• _What you are asked to do_:
Every word in the data below belongs in your copy, exactly as given; the pictures do not.

##### Information shown

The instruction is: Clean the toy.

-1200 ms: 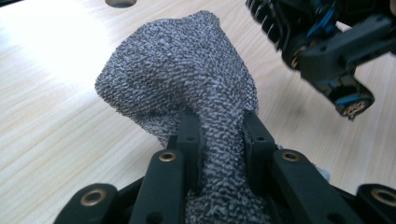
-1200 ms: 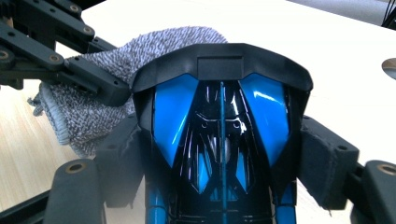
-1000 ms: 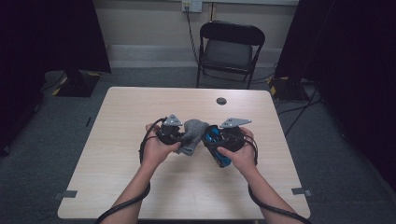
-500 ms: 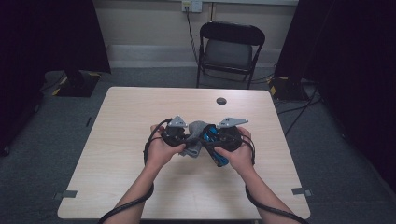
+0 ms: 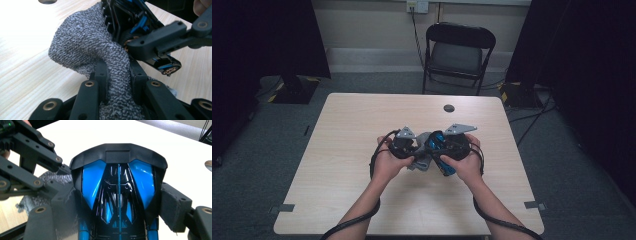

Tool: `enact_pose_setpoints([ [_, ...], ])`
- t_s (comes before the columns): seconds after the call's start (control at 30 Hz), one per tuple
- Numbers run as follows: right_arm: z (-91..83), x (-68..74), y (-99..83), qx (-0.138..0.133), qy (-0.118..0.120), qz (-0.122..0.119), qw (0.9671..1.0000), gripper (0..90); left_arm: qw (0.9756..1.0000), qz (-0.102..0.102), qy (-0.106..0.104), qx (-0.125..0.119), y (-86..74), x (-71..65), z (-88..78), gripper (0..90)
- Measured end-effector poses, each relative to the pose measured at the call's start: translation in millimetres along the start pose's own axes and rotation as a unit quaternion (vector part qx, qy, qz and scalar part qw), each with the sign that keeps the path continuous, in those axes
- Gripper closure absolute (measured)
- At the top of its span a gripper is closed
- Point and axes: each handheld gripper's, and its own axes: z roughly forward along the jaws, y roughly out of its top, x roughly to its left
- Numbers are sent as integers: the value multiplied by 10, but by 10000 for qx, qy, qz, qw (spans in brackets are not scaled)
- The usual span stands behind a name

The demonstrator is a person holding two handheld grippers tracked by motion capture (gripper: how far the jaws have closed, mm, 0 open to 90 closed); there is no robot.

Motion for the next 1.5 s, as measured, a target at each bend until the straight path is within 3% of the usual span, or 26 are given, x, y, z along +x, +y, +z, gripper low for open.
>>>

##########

• _Answer box_:
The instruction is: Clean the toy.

-1200 ms: 
-1200 ms: 
-1000 ms: 
-500 ms: 
+0 ms: 

Tool: `enact_pose_setpoints([ [_, ...], ])`
- t_s (comes before the columns): seconds after the call's start (control at 30 Hz), one per tuple
- Numbers run as follows: right_arm: z (-91..83), x (-68..74), y (-99..83), qx (-0.138..0.133), qy (-0.118..0.120), qz (-0.122..0.119), qw (0.9671..1.0000), gripper (0..90); left_arm: qw (0.9756..1.0000), qz (-0.102..0.102), qy (-0.106..0.104), qx (-0.125..0.119), y (-86..74), x (-71..65), z (-88..78), gripper (0..90)
- Measured end-effector poses, each relative to the pose measured at the call's start: translation in millimetres along the start pose's own axes and rotation as a unit quaternion (vector part qx, qy, qz and scalar part qw), each with the sign that keeps the path continuous, in those axes
- Gripper closure absolute (measured)
- At the top of its span a gripper is closed
- Point and axes: each handheld gripper's, and its own axes: z roughly forward along the jaws, y roughly out of its top, x roughly to its left
- Numbers are sent as integers: the value multiplied by 10, but by 10000 for qx, qy, qz, qw (spans in brackets are not scaled)
- The usual span stands behind a name

The demonstrator is a person holding two handheld grippers tracked by motion capture (gripper: how far the jaws have closed, mm, 0 open to 90 closed); there is no robot.

Motion for the next 1.5 s, as measured, a target at each bend until the straight path is within 3% of the usual span, or 26 are given, x, y, z along +x, +y, +z, gripper low for open.
>>>

There is nothing further to this exercise.